Published 2:42 am Thursday, September 23, 2004

By Staff
With summer winding down, so too, thankfully, are the biting bugs. For me, the most feared of these is deer flies. Mosquitoes you can fight. A dash of bug dope renders them to just a minor annoyance of buzzing in your face. Should one have the audacity to get past the bug dope and bite they're slow enough that you can easily exact the ultimate revenge. Deer flies are a whole different story. They get a whiff of bug dope and say, "Yum, this cake has frosting on it." While the mosquito trundles along at wheel chair speeds, the deer fly is an F-16 complete with afterburners. You're not about to get a decent whack at her. Worst of all, the deer fly is fearless. It takes you on mano-a-mano. It is going to drive home the kamikaze attack or die trying.
If you've been along the edges of woodlands during the hot summer months you know what deer flies are. There are several species but they look quite similar, about house fly size with light colored, tan to gold bodies and transparent wings with black mottling. While the books say they frequent deciduous or mixed forests they are really an edge creature. Seldom am I attacked while deep in the woods, it's when you're along the edges that they can send you running with a relentless assault nearly as bad as a swarm of irate wasps. Another key feature of their habitat is water. A lake or slow moving stream is essential for larvae development. They are most active on hot, sunny days with low wind.
In terms of life style they are similar to mosquitoes. Plant nectar and juices are their food source. Only the females bite as a blood meal is required for egg development. Deer flies are more sight oriented than mosquitoes. Mosquitoes usually first start licking their chops when they detect carbon dioxide given off by their victim and only use sight for the final attack coordinates. Deer flies alert to carbon dioxide some but it's spotting a dark moving object that really whets their appetite. While mosquitoes don't seem particularly color oriented, just anything dark, deer flies love the gaudy. Blue, the brighter the better, is their color of choice followed closely by red. To lessen chances of detection by any biting insect wear light colored clothing with neutral tones like khaki.
After mating females lay a cluster of shiny black, spindle shaped eggs on shoreline bushes. In five to 12 days the larvae hatch and drop to the ground where they burrow down into wet mud. There they remain from one to three years. In late spring the larvae migrate to drier ground and develop into pupae. In another week or so the adults emerge.

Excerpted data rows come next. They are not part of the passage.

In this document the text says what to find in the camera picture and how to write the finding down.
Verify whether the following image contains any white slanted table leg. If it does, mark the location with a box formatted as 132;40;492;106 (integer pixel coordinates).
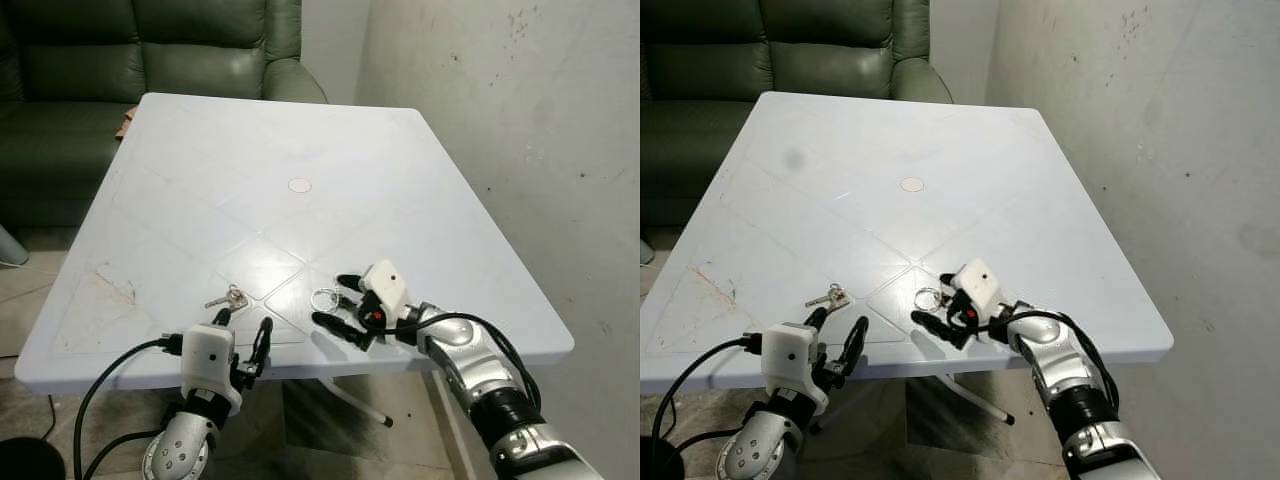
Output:
315;378;394;428
935;375;1016;427

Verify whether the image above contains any white plastic table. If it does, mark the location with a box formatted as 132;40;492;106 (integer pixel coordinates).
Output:
14;92;576;383
640;92;1174;396

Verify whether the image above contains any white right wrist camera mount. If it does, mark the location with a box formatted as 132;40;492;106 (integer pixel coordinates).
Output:
360;262;411;313
950;258;1004;313

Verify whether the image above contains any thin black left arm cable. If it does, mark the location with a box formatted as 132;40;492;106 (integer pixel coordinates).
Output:
85;430;161;480
660;428;743;480

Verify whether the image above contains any black round floor object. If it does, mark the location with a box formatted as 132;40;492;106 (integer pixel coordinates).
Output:
640;437;687;480
0;437;66;480

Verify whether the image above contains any dark green leather sofa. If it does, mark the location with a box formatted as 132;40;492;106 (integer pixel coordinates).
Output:
640;0;954;229
0;0;329;229

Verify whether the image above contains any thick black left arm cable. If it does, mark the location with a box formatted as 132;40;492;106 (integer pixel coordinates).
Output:
648;335;766;480
72;335;186;480

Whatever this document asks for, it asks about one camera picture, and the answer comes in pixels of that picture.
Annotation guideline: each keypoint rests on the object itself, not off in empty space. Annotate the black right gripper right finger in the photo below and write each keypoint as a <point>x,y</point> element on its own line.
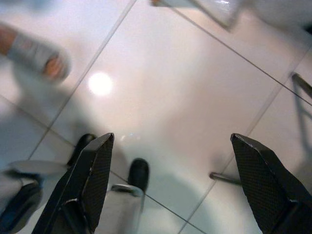
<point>268,195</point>

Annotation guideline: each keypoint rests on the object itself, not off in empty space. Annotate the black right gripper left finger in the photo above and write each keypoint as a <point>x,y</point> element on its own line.
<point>83,190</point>

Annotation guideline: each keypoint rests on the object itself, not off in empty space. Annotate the black robot left foot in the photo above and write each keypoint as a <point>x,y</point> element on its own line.
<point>84,143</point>

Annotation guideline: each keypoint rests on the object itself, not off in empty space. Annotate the black robot foot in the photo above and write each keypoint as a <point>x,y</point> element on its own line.
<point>139,175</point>
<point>84,143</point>

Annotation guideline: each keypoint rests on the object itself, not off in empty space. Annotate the silver robot right leg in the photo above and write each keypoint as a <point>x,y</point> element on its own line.
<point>124,212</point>

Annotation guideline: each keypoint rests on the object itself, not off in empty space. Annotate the metal chair leg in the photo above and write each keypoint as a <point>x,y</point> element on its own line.
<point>302,84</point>
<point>224,177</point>

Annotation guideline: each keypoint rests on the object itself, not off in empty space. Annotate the black robot right foot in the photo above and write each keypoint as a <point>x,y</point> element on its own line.
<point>139,175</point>

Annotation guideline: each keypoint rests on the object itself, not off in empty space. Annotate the person foot in grey sandal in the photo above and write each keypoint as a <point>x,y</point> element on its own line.
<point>36,52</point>

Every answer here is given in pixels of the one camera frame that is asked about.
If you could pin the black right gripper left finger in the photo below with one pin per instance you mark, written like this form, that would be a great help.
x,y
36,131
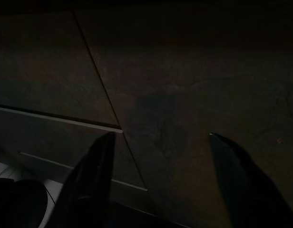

Deer flies can be more than annoying. Some may carry bacteria that cause tularemia which can further lead to pneumonia, meningitis and infection of bones and internal organs. They're also suspected of transmitting things like anthrax, hog cholera, equine infectious anemia and even Lyme disease. With knife-like mouth parts they cut through the skin to cause blood flow. They spit anticoagulant saliva into the wound as they sit and lap up the blood for up to three minutes. Us humans with our wonderful appendages feel the bite and immediately take a whack at them so rarely is much, if any, potential disease carrying saliva introduced. Other animals aren't so fortunate, they must just endure.
Deer flies are a formidable adversary. Standard bug repellents are largely ineffective. Repellents containing permethrin work and are used on livestock but permethrin is harmful to humans. At this point controlling deer fly numbers is impractical. Eliminating their wetland habitat is environmentally unacceptable. Larvae control with insecticide pollutes the water and adult spraying requires broad spectrum insecticides which are harmful to birds, fish, desirable insects and mammals. Experiments with larvae control utilizing bacteria, similar to the method so effective in mosquito control, are showing promise but that's a ways off yet. Until then we'll just have to keep swatting. Carpe diem.